Check each line of the entries below for the string "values"; copy every line where it appears.
Segment Open
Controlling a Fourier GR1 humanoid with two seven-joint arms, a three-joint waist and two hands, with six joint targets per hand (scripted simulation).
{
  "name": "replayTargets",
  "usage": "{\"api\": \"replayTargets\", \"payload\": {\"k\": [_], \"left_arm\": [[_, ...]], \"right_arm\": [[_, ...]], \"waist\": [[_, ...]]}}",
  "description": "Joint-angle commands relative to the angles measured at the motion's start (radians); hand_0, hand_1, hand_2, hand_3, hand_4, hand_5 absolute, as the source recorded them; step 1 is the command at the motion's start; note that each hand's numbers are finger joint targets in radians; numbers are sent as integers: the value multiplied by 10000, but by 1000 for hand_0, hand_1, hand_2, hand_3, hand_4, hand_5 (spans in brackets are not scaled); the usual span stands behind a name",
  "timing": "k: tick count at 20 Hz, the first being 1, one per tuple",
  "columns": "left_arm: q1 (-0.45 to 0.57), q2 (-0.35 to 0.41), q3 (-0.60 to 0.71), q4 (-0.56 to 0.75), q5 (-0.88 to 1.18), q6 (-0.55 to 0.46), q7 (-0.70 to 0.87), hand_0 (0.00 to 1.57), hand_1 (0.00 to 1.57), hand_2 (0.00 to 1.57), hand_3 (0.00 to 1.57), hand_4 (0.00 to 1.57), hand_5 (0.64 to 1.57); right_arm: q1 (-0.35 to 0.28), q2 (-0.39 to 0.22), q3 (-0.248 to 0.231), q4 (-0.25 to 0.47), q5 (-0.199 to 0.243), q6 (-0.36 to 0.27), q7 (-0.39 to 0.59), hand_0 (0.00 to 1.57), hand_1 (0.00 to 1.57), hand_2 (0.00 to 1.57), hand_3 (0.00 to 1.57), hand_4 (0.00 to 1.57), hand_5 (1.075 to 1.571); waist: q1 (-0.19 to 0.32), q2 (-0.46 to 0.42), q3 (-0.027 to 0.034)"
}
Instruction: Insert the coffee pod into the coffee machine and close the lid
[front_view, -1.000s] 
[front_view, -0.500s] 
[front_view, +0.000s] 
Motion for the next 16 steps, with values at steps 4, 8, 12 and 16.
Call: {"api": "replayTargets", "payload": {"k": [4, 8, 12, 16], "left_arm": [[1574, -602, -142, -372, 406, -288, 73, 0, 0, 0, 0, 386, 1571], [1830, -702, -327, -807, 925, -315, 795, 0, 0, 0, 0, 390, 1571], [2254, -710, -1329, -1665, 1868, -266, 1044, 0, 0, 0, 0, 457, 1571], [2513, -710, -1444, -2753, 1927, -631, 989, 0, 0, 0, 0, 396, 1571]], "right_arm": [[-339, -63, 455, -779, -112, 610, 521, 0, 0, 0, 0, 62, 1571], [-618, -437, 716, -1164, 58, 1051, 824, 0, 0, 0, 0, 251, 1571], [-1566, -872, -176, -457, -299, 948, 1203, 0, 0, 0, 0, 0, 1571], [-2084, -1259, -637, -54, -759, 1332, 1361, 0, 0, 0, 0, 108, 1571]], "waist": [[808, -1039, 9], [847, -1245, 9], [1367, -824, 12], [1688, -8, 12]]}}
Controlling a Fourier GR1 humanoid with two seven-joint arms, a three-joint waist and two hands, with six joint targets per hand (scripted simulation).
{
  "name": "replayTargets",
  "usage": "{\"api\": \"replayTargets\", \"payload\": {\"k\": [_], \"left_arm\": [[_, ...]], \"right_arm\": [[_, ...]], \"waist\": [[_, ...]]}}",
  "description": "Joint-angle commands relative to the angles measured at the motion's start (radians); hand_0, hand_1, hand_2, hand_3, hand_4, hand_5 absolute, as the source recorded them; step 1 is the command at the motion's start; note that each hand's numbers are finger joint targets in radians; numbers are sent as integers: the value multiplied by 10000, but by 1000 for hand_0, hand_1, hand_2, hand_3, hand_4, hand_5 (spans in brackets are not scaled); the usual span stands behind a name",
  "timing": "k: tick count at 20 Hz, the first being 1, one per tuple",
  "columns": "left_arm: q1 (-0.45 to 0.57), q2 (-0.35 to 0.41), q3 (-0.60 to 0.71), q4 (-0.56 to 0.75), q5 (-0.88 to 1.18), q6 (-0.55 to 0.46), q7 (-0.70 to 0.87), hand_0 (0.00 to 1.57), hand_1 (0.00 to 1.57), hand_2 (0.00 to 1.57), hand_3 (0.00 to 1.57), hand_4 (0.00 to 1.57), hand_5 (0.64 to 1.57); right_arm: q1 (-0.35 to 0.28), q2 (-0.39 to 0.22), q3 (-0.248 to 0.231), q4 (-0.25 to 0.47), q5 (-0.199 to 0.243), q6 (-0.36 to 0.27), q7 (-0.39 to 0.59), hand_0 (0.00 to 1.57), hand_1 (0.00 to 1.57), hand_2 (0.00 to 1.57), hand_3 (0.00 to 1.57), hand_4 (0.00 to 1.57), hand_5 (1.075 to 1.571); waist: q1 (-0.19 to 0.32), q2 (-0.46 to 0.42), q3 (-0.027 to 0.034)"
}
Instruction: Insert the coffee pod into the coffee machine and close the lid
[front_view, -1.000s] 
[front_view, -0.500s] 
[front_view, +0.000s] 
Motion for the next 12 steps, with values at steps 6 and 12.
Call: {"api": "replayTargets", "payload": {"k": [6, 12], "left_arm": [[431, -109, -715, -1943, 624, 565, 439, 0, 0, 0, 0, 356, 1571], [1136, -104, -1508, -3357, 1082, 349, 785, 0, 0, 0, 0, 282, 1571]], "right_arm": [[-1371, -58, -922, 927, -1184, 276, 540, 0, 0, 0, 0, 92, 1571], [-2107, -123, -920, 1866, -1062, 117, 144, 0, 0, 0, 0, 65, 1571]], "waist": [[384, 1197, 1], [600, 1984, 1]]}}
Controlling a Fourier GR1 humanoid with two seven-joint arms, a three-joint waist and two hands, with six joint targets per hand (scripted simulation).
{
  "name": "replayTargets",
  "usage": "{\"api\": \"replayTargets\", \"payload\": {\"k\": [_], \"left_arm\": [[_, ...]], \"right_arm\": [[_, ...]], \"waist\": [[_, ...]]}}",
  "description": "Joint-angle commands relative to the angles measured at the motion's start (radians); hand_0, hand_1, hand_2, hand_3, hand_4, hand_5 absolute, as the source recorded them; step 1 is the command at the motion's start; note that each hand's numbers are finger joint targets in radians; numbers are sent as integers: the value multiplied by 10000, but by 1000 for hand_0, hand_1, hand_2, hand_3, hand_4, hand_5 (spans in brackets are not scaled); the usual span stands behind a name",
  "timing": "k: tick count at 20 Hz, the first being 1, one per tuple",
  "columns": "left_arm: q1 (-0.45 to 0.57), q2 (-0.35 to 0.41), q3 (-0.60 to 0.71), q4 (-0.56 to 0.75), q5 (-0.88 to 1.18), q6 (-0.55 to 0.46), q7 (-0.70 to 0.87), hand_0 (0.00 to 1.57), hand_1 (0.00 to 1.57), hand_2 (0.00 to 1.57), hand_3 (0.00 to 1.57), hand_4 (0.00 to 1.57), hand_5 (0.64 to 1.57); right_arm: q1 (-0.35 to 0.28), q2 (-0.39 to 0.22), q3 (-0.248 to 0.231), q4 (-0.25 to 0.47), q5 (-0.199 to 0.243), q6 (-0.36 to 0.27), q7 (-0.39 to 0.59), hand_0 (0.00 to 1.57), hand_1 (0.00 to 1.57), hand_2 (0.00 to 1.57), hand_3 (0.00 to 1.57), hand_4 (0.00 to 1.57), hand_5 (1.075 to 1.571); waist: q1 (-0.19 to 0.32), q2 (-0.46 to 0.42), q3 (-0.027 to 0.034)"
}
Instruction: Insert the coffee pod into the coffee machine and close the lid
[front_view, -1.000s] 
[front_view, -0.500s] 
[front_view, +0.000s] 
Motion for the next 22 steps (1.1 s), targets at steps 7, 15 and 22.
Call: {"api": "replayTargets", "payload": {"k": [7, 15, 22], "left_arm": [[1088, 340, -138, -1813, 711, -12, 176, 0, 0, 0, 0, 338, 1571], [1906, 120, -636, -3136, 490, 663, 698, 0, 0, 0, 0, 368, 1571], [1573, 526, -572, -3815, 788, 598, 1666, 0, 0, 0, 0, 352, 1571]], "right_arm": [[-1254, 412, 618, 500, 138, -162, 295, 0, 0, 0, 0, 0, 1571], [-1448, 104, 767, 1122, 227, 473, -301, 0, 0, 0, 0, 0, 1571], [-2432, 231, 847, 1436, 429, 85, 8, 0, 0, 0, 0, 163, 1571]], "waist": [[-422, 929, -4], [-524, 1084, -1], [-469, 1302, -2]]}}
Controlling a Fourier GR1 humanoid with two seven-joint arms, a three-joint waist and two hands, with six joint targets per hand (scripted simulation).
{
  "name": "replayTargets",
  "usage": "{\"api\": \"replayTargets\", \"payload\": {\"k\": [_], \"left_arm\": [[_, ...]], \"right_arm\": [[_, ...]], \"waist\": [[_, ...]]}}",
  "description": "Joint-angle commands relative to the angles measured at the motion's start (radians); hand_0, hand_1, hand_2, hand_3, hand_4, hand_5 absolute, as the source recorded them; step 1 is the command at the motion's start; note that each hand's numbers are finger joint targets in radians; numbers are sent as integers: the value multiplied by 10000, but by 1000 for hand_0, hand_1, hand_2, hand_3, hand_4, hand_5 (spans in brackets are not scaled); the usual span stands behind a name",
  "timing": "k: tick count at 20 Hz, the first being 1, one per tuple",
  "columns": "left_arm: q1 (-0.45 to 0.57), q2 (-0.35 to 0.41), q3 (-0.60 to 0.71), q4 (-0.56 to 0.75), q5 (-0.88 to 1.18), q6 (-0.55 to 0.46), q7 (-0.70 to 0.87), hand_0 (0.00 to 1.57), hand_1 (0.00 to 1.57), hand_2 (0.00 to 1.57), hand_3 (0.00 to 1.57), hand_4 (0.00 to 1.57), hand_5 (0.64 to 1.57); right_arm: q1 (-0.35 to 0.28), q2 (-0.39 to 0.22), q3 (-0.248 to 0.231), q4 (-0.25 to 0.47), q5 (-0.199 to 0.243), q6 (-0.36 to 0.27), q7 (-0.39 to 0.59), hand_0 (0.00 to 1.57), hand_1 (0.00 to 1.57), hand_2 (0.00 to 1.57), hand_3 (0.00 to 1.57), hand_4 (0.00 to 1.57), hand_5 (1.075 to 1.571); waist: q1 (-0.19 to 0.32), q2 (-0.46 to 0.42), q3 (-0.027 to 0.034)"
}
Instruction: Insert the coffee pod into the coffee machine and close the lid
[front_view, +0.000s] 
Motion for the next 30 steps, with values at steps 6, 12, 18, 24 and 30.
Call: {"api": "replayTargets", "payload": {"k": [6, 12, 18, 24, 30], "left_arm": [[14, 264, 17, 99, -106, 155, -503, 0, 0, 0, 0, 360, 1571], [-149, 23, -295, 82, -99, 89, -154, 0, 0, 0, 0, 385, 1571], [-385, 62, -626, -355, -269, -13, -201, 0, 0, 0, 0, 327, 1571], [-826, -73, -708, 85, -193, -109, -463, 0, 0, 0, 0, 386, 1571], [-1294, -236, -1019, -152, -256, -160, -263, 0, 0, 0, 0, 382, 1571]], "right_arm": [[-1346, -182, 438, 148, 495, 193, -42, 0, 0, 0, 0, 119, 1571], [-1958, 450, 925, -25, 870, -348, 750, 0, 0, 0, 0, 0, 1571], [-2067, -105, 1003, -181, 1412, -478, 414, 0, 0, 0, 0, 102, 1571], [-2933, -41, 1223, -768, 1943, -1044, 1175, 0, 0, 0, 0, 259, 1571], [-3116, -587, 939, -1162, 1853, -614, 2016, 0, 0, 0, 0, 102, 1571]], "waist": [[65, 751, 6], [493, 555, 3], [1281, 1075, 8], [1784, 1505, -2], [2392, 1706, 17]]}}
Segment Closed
* **Answer for this exercise**:
Motion for the next 16 steps, with values at steps 4, 8, 12 and 16.
Motion for the next 12 steps, with values at steps 6 and 12.
Motion for the next 30 steps, with values at steps 6, 12, 18, 24 and 30.

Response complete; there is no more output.